● Exercise aim
Of all the lines below, return only those starting with the line holding "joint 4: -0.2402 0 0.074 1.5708" and going on through the line holding "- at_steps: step", exactly as written.

● Stored records
####
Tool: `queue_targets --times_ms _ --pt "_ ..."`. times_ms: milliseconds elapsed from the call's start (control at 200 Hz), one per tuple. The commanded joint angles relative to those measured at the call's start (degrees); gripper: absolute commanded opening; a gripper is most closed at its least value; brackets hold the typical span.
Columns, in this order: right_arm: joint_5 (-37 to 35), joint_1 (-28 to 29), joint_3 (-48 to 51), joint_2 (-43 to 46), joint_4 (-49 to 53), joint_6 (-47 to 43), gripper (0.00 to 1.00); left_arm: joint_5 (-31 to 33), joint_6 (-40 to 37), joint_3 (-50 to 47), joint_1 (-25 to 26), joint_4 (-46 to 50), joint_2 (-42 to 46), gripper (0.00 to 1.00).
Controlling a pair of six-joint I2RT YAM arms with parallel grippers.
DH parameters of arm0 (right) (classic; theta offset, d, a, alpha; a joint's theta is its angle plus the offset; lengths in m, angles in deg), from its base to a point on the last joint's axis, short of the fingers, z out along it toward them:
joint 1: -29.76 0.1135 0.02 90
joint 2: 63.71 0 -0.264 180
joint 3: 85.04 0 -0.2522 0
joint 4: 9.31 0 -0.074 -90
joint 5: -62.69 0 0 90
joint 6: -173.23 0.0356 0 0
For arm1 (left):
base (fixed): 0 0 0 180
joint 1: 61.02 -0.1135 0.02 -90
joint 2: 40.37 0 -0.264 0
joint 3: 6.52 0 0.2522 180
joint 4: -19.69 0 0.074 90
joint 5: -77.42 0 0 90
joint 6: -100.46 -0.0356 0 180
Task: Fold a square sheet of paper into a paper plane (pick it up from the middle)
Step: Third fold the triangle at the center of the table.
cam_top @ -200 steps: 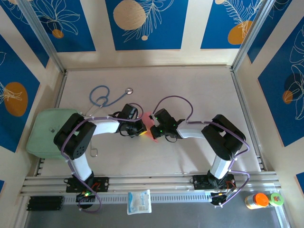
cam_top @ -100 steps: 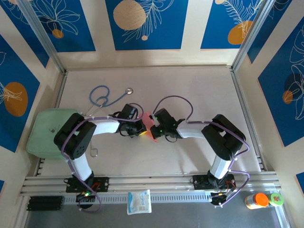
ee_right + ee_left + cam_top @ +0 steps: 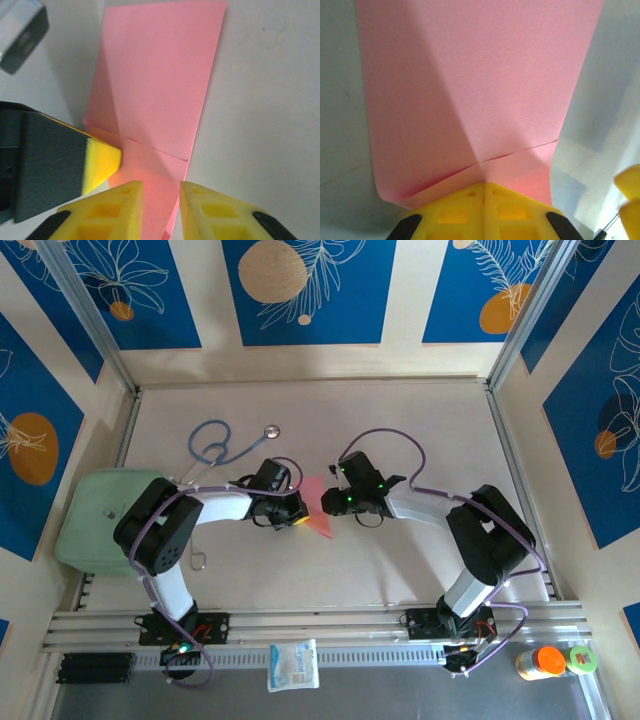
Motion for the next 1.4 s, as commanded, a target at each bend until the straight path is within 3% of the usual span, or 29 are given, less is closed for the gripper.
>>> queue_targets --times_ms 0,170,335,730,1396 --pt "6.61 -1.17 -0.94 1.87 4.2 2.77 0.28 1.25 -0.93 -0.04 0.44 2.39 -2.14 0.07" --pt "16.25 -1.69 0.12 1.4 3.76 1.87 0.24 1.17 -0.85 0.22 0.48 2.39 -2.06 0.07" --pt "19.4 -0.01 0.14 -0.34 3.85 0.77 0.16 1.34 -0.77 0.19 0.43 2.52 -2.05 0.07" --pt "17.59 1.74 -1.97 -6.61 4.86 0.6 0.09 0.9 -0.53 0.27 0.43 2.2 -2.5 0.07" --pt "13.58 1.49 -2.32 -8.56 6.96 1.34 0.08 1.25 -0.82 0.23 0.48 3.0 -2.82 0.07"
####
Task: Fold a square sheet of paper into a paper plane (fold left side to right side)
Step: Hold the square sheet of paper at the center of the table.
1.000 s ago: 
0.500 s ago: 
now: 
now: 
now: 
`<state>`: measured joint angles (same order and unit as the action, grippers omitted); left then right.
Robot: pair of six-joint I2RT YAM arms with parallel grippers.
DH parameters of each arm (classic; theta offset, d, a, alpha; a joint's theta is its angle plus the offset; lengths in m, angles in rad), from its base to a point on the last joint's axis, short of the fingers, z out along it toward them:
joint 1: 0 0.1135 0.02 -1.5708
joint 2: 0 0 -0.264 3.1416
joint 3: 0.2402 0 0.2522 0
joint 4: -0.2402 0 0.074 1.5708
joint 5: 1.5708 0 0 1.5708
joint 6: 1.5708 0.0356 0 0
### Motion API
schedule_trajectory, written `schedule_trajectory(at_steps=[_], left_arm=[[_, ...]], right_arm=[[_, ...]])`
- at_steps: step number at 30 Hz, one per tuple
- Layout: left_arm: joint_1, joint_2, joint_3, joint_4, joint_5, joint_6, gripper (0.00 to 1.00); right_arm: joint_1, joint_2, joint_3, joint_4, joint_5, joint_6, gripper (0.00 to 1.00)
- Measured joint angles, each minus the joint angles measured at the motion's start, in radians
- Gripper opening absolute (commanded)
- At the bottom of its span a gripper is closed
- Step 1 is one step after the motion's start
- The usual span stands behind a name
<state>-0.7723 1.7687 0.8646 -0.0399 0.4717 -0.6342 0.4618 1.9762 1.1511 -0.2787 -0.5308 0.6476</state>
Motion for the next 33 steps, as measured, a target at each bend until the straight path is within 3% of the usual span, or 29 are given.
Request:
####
● Completed task
joint 4: -0.2402 0 0.074 1.5708
joint 5: 1.5708 0 0 1.5708
joint 6: 1.5708 0.0356 0 0
### Motion API
schedule_trajectory, written `schedule_trajectory(at_steps=[_], left_arm=[[_, ...]], right_arm=[[_, ...]])`
- at_steps: step number at 30 Hz, one per tuple

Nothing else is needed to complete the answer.